Start of Block

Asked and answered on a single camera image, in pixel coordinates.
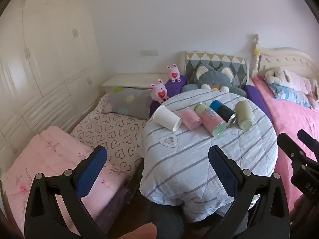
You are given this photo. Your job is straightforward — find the white nightstand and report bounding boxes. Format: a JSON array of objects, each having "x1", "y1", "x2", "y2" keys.
[{"x1": 102, "y1": 73, "x2": 173, "y2": 94}]

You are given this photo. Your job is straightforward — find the cream bed headboard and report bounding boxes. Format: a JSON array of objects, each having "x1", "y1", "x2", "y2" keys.
[{"x1": 250, "y1": 33, "x2": 319, "y2": 80}]

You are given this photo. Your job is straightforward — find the folded pink quilt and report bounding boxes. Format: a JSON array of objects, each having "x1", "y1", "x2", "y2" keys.
[{"x1": 2, "y1": 126, "x2": 130, "y2": 239}]

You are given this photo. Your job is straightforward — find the cream wardrobe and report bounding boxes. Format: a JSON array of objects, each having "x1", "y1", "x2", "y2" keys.
[{"x1": 0, "y1": 0, "x2": 105, "y2": 171}]

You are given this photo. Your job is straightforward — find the white and pink plush dog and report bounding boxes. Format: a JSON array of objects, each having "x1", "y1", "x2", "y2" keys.
[{"x1": 264, "y1": 67, "x2": 319, "y2": 110}]

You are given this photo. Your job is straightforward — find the black bottle with blue cap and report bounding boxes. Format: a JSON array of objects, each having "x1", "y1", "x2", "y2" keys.
[{"x1": 209, "y1": 100, "x2": 238, "y2": 128}]

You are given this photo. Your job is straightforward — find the purple cushion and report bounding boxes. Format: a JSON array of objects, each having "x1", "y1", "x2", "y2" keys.
[
  {"x1": 149, "y1": 75, "x2": 188, "y2": 117},
  {"x1": 243, "y1": 84, "x2": 275, "y2": 121}
]

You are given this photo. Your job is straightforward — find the pink bedspread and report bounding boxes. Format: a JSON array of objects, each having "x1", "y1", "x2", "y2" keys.
[{"x1": 252, "y1": 76, "x2": 319, "y2": 206}]

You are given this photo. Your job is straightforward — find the pink ribbed cup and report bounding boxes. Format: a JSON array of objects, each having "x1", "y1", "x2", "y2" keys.
[{"x1": 179, "y1": 107, "x2": 203, "y2": 131}]

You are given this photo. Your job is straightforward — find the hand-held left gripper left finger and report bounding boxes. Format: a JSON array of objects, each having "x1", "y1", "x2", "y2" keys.
[{"x1": 24, "y1": 145, "x2": 110, "y2": 239}]

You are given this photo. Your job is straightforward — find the white paper cup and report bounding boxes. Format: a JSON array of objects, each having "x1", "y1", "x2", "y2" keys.
[{"x1": 153, "y1": 105, "x2": 182, "y2": 132}]

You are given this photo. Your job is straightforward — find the grey flower-print pillow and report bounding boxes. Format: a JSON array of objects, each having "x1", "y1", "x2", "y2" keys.
[{"x1": 102, "y1": 87, "x2": 156, "y2": 120}]

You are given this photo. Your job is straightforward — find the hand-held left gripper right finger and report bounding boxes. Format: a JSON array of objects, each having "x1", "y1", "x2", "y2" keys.
[{"x1": 208, "y1": 145, "x2": 291, "y2": 239}]

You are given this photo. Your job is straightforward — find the pink bunny toy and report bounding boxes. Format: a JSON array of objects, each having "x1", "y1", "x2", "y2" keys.
[
  {"x1": 166, "y1": 64, "x2": 182, "y2": 83},
  {"x1": 150, "y1": 79, "x2": 170, "y2": 103}
]

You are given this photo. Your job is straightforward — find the grey cat plush cushion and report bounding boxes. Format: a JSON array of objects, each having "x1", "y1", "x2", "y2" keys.
[{"x1": 180, "y1": 64, "x2": 248, "y2": 98}]

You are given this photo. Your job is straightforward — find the striped white blanket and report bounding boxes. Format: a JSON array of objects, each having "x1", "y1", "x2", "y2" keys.
[{"x1": 138, "y1": 90, "x2": 279, "y2": 223}]

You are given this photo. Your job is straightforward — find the heart-print bed sheet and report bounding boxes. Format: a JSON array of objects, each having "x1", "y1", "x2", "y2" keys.
[{"x1": 69, "y1": 93, "x2": 150, "y2": 175}]

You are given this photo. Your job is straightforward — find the pink tumbler with green ends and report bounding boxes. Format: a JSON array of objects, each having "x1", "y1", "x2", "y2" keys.
[{"x1": 194, "y1": 103, "x2": 227, "y2": 137}]

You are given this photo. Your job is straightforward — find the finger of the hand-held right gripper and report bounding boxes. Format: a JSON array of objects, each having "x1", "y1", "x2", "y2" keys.
[
  {"x1": 297, "y1": 129, "x2": 319, "y2": 158},
  {"x1": 277, "y1": 132, "x2": 309, "y2": 166}
]

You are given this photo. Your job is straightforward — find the blue printed pillow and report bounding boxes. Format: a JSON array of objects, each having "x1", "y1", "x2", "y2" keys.
[{"x1": 268, "y1": 83, "x2": 313, "y2": 109}]

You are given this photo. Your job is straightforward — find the diamond-pattern cushion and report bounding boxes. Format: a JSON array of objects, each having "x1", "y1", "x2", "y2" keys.
[{"x1": 184, "y1": 51, "x2": 250, "y2": 90}]

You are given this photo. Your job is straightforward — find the pale green cup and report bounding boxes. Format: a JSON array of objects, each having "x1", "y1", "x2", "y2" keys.
[{"x1": 235, "y1": 100, "x2": 254, "y2": 130}]

End of Block

**Exercise:** What belongs in the answer is each line above, reproduced exactly, and no picture.

**Expected answer:**
Asked and answered on a single camera image, in pixel coordinates.
You are given this photo. Your job is straightforward — find the white nightstand and report bounding boxes. Format: a JSON array of objects, each having "x1", "y1", "x2", "y2" keys.
[{"x1": 102, "y1": 73, "x2": 173, "y2": 94}]

You are given this photo. Your job is straightforward — find the cream bed headboard and report bounding boxes. Format: a JSON array of objects, each having "x1", "y1", "x2", "y2" keys.
[{"x1": 250, "y1": 33, "x2": 319, "y2": 80}]

You are given this photo. Your job is straightforward — find the folded pink quilt and report bounding boxes. Format: a JSON array of objects, each having "x1", "y1", "x2", "y2" keys.
[{"x1": 2, "y1": 126, "x2": 130, "y2": 239}]

You are given this photo. Your job is straightforward — find the cream wardrobe and report bounding boxes. Format: a JSON array of objects, each having "x1", "y1", "x2", "y2" keys.
[{"x1": 0, "y1": 0, "x2": 105, "y2": 171}]

You are given this photo. Your job is straightforward — find the white and pink plush dog and report bounding boxes. Format: a JSON array of objects, each having "x1", "y1", "x2", "y2" keys.
[{"x1": 264, "y1": 67, "x2": 319, "y2": 110}]

You are given this photo. Your job is straightforward — find the black bottle with blue cap and report bounding boxes. Format: a JSON array of objects, each having "x1", "y1", "x2", "y2" keys.
[{"x1": 209, "y1": 100, "x2": 238, "y2": 128}]

You are given this photo. Your job is straightforward — find the purple cushion and report bounding boxes. Format: a JSON array of objects, each having "x1", "y1", "x2", "y2" keys.
[
  {"x1": 149, "y1": 75, "x2": 188, "y2": 117},
  {"x1": 243, "y1": 84, "x2": 275, "y2": 121}
]

You are given this photo. Your job is straightforward — find the pink bedspread and report bounding boxes. Format: a JSON array of objects, each having "x1", "y1", "x2", "y2" keys.
[{"x1": 252, "y1": 76, "x2": 319, "y2": 206}]

You are given this photo. Your job is straightforward — find the pink ribbed cup and report bounding boxes. Format: a JSON array of objects, each having "x1", "y1", "x2", "y2" keys.
[{"x1": 179, "y1": 107, "x2": 203, "y2": 131}]

You are given this photo. Your job is straightforward — find the hand-held left gripper left finger and report bounding boxes. Format: a JSON array of objects, each having "x1", "y1", "x2", "y2" keys.
[{"x1": 24, "y1": 145, "x2": 110, "y2": 239}]

You are given this photo. Your job is straightforward — find the white paper cup and report bounding boxes. Format: a JSON array of objects, each having "x1", "y1", "x2", "y2" keys.
[{"x1": 153, "y1": 105, "x2": 182, "y2": 132}]

You are given this photo. Your job is straightforward — find the grey flower-print pillow and report bounding boxes. Format: a JSON array of objects, each having "x1", "y1", "x2", "y2" keys.
[{"x1": 102, "y1": 87, "x2": 156, "y2": 120}]

You are given this photo. Your job is straightforward — find the hand-held left gripper right finger and report bounding boxes. Format: a JSON array of objects, each having "x1", "y1", "x2", "y2" keys.
[{"x1": 208, "y1": 145, "x2": 291, "y2": 239}]

You are given this photo. Your job is straightforward — find the pink bunny toy and report bounding boxes. Format: a JSON array of objects, each having "x1", "y1", "x2", "y2" keys.
[
  {"x1": 166, "y1": 64, "x2": 182, "y2": 83},
  {"x1": 150, "y1": 79, "x2": 170, "y2": 103}
]

You are given this photo. Your job is straightforward — find the grey cat plush cushion and report bounding boxes. Format: a JSON array of objects, each having "x1", "y1", "x2", "y2" keys.
[{"x1": 180, "y1": 64, "x2": 248, "y2": 98}]

You are given this photo. Your job is straightforward — find the striped white blanket and report bounding boxes. Format: a JSON array of objects, each having "x1", "y1", "x2", "y2" keys.
[{"x1": 138, "y1": 90, "x2": 279, "y2": 223}]

You are given this photo. Your job is straightforward — find the heart-print bed sheet and report bounding boxes. Format: a JSON array of objects, each having "x1", "y1", "x2", "y2" keys.
[{"x1": 69, "y1": 93, "x2": 150, "y2": 175}]

You are given this photo. Your job is straightforward — find the pink tumbler with green ends and report bounding boxes. Format: a JSON array of objects, each having "x1", "y1", "x2", "y2" keys.
[{"x1": 194, "y1": 103, "x2": 227, "y2": 137}]

You are given this photo. Your job is straightforward — find the finger of the hand-held right gripper and report bounding boxes. Format: a JSON array of objects, each having "x1", "y1", "x2", "y2" keys.
[
  {"x1": 297, "y1": 129, "x2": 319, "y2": 158},
  {"x1": 277, "y1": 132, "x2": 309, "y2": 166}
]

You are given this photo. Your job is straightforward — find the blue printed pillow and report bounding boxes. Format: a JSON array of objects, each having "x1", "y1", "x2", "y2" keys.
[{"x1": 268, "y1": 83, "x2": 313, "y2": 109}]

You are given this photo. Your job is straightforward — find the diamond-pattern cushion and report bounding boxes. Format: a JSON array of objects, each having "x1", "y1", "x2", "y2" keys.
[{"x1": 184, "y1": 51, "x2": 250, "y2": 90}]

You are given this photo. Your job is straightforward — find the pale green cup and report bounding boxes. Format: a JSON array of objects, each having "x1", "y1", "x2", "y2" keys.
[{"x1": 235, "y1": 100, "x2": 254, "y2": 130}]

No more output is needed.